The only way the API could suggest using 'seq' to check for emptiness is by not 
having a function called 'empty?'. It's irrelevant that 'empty?' is merely 
implemented as (not (seq)). The function is there for a reason. Are you 
suggesting that it's deprecated? If you would like to focus on a premature 
optimization of this sort, go right ahead. I will stick with the more 
meaningful function name.  If I'm testing whether or not a sequence is empty I 
will use 'empty?'.
> 
> 
> Of course performance isn't usually the main driver, so if you feel
> empty? really is more expressive in your case, go for it. But the OP
> seems to care about performance, and suggesting empty? is off the
> mark.
> 

Apparently you didn't read what I wrote. I didn't suggest that using 'empty?' 
would solve the OP's performance issue.

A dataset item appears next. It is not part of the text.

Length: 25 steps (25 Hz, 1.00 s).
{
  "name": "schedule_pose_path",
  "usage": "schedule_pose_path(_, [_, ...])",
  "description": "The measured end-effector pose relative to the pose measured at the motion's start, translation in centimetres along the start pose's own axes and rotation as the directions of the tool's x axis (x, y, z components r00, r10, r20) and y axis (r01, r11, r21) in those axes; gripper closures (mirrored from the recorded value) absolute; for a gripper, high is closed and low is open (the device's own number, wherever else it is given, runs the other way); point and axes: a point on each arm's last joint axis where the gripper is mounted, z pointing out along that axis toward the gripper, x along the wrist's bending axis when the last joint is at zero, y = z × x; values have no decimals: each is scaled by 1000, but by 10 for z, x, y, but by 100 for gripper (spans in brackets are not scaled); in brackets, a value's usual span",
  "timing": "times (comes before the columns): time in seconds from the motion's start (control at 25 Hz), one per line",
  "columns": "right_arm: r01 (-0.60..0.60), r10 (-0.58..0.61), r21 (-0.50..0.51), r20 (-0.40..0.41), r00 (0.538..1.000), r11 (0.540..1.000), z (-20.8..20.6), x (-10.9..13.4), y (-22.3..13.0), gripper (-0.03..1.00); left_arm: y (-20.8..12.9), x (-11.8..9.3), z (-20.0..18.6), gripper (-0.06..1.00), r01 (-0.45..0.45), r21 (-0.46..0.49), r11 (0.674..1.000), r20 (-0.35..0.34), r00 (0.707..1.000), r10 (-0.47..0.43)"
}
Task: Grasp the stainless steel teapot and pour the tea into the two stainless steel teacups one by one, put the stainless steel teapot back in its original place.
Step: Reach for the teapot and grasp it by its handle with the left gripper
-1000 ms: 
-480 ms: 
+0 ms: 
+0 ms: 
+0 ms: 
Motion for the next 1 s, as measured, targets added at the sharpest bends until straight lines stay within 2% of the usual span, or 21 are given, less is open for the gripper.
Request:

I simply pointed out that he was 
testing two opposite things.

> On Nov 14, 11:42 am, David Sletten <da...@bosatsu.net> wrote:
>> On Nov 14, 2010, at 2:16 PM, Eric Kobrin wrote:
>> 
>>> In the API it is suggested to use `seq` to check if coll is empty.
>> 
>> Your timing results raise some interesting questions, however, the API 
>> doesn't suggest using 'seq' to check if a collection is empty. That's what 
>> 'empty?' is for. The documentation note suggests (for style purposes 
>> apparently) that you use 'seq' to test that the collection is not empty. So 
>> to be precise you are testing two different things below. For instance, 
>> (identical? coll []) is true when coll is an empty vector. (seq coll) is 
>> true when coll is not empty. The correct equivalent would be to test (empty? 
>> coll).
>> 
>> Of course, this doesn't change the results. I get similar timings with 
>> empty?:
>> user=> (let [iterations 100000000] (time (dotimes [_ iterations]
>>                                     (identical? [] []))) (time (dotimes [_ 
>> iterations] (empty? []))))
>> "Elapsed time: 2.294 msecs"
>> "Elapsed time: 2191.256 msecs"
>> nil
>> user=> (let [iterations 100000000] (time (dotimes [_ iterations]             

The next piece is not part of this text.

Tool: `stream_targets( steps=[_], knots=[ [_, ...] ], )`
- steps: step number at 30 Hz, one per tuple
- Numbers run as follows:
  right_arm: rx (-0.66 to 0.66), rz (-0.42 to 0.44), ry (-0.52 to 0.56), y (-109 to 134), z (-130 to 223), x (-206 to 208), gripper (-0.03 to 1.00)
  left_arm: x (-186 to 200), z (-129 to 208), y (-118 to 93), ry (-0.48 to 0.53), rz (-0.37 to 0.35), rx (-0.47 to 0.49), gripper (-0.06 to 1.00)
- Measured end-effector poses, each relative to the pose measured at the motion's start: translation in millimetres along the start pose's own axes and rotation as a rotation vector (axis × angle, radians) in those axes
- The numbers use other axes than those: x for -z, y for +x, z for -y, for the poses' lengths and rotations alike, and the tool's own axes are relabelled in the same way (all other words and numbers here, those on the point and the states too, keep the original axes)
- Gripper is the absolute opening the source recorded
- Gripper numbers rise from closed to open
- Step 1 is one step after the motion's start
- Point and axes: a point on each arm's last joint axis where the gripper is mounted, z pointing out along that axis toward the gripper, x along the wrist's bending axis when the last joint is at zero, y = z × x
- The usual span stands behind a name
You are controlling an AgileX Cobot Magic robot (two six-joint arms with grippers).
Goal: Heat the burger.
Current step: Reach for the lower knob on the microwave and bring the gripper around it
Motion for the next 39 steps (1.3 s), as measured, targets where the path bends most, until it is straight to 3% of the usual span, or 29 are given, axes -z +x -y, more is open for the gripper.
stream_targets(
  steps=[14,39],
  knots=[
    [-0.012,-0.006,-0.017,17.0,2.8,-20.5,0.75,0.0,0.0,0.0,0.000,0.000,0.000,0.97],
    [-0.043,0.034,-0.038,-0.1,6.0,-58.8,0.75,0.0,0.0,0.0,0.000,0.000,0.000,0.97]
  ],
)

>>                                                                              
>>                                                                              
>>                                        
>>                                            (identical? "" ""))) (time 
>> (dotimes [_ iterations] (empty? ""))))
>> "Elapsed time: 2.657 msecs"
>> "Elapsed time: 4654.622 msecs"
>> nil
>> user=> (let [iterations 100000000] (time (dotimes [_ iterations]             
>>                                                                              
>>                                                                              
>>                                        
>>                                            (identical? () ()))) (time 
>> (dotimes [_ iterations] (empty? ()))))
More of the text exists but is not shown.